Though this volume barely touches on the career of the Red Hot Chili Peppers, the band whose fans will likely constitute its most ardent readership, Flea’s spirit permeates the narrative, which is scattered, reflective, hedonistic, funny, scary, and occasionally redemptive. By the time it finishes, the author has just turned 20, and the band has just begun its launch. Even early on, he writes, “I knew it was all there [with the band]. I could see its path stretched out before me, but like Dorothy and Toto, I had no idea of what walking it could mean.” Flea was born Michael Peter Balzary in Melbourne, Australia, on Oct. 16, 1962, preceded by an older sister, to a mother and father who would split during his early childhood. His father continued to live in Australia, where his sister would return, while his mother moved with her son to the United States.
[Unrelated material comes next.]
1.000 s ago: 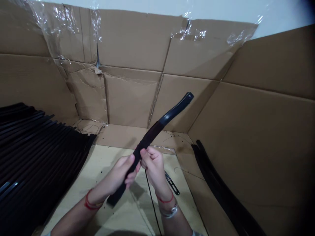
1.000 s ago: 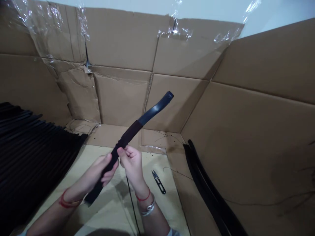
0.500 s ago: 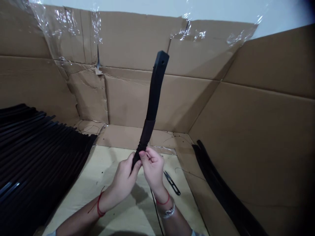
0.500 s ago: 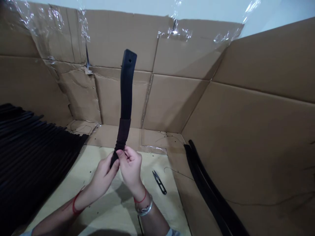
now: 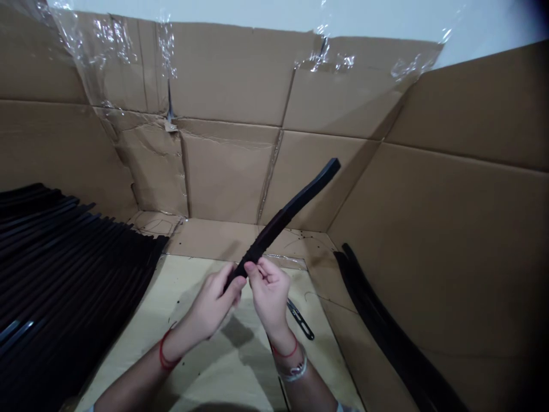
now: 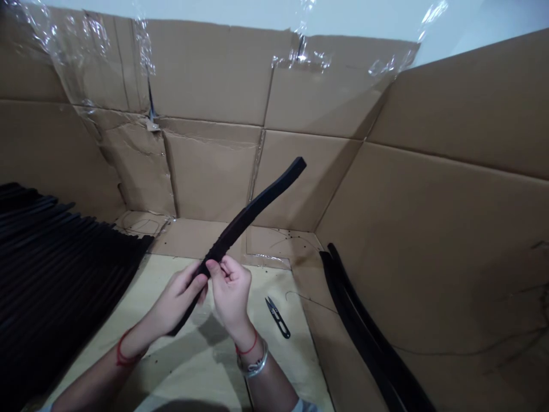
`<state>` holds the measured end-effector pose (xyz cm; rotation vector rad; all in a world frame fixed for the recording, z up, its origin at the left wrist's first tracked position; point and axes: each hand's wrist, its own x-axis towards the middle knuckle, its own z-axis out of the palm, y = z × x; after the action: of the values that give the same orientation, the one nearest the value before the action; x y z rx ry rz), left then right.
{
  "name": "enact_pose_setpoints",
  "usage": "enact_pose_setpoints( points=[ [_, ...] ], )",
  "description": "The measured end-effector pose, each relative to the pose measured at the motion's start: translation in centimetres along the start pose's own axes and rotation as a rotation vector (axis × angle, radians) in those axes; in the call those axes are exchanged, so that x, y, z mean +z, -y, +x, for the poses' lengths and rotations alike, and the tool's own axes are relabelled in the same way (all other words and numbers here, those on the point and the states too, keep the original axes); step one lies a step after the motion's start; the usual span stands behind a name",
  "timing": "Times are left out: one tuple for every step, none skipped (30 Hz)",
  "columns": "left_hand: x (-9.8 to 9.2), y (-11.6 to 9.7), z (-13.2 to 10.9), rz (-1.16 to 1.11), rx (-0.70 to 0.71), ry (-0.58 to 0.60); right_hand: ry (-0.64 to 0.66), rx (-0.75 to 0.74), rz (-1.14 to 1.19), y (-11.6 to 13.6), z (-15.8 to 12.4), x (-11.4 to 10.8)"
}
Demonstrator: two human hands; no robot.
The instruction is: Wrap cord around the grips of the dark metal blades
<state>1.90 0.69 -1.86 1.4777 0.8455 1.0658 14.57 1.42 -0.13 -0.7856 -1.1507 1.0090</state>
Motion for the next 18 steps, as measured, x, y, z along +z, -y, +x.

In New York City, they lived with Walter, a tempestuous jazz musician who became Flea’s stepfather. Despite his erratic behavior, Walter showed the author how to “utilize the pathos of his life to create thrilling art. The anger and loneliness, the pain from feeling hurt and neglected could be fuel for the greatest gifts.” For years, Flea was an outsider, and his weirdness only intensified once the family moved from New York to Los Angeles in order to further what never quite became a musical career for Walter. As a “street kid” (“not a homeless kid, not an uneducated kid, but a street kid”) in LA, the author discovered a host of colorful characters and drugs, played trumpet and loved jazz, and read Vonnegut. Few of the chapters, which unfold in bursts of jazzy, sometimes irregular prose (and little attention to grammar), extend for more than a page or two, and some of them are just a paragraph. Flea was still a street kid when he bonded with future band mates Anthony Kiedis, Hillel Slovek, and Jack Irons.
Relentlessly honest, untamed, and often revelatory. Perhaps a second volume is in the works?